[Material provided]

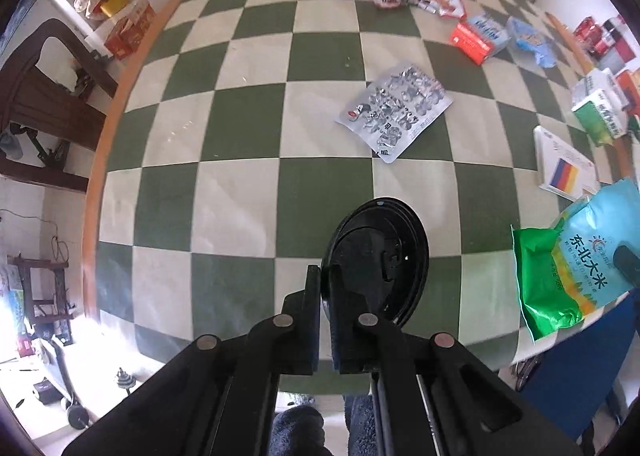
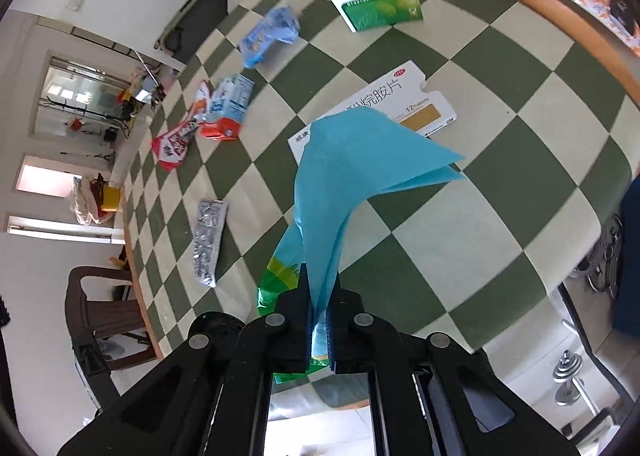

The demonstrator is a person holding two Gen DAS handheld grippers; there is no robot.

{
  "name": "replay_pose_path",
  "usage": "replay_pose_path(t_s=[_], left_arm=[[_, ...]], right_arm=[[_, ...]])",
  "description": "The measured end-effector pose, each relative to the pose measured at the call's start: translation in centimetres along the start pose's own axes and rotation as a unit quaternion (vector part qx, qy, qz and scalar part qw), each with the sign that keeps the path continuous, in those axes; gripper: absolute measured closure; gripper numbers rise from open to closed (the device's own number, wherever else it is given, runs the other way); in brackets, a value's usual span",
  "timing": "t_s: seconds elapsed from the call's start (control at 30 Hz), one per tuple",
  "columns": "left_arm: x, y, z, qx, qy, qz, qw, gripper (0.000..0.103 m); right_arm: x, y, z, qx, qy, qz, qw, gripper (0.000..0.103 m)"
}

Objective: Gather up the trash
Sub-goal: 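Carry the bag and black lid to the bin and release both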

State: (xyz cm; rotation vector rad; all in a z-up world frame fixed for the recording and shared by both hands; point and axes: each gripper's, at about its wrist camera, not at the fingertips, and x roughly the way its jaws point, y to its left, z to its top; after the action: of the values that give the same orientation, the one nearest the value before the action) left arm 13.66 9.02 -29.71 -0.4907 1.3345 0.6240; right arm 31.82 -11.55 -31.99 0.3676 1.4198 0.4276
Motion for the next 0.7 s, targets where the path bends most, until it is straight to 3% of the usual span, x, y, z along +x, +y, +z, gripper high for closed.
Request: replay_pose_path(t_s=[0.2, 0.4, 0.57, 0.7], left_arm=[[-3.0, 2.6, -2.0, -0.001, -0.030, -0.025, 0.9992, 0.102], [-4.5, 5.5, -5.2, 0.009, -0.052, -0.044, 0.9976, 0.102], [-4.7, 8.6, -11.0, 0.020, -0.033, -0.054, 0.9978, 0.102], [-2.6, 10.7, -15.3, 0.018, 0.005, -0.052, 0.9985, 0.102]], right_arm=[[-4.9, -0.5, -3.2, -0.010, -0.037, 0.012, 0.999, 0.098], [-9.2, -0.2, -9.6, -0.019, -0.060, 0.029, 0.998, 0.099], [-10.7, -0.8, -16.7, -0.022, -0.046, 0.028, 0.998, 0.099], [-9.6, -2.7, -22.2, -0.028, -0.003, 0.011, 1.000, 0.099]])
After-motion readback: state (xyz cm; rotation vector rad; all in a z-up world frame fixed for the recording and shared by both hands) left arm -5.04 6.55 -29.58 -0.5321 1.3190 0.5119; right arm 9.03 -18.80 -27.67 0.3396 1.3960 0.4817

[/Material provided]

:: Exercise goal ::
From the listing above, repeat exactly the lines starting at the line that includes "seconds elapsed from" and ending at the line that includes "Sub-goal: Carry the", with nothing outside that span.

:: Solved problem ::
  "timing": "t_s: seconds elapsed from the call's start (control at 30 Hz), one per tuple",
  "columns": "left_arm: x, y, z, qx, qy, qz, qw, gripper (0.000..0.103 m); right_arm: x, y, z, qx, qy, qz, qw, gripper (0.000..0.103 m)"
}

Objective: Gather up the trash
Sub-goal: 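Carry the bag and black lid to the bin and release both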

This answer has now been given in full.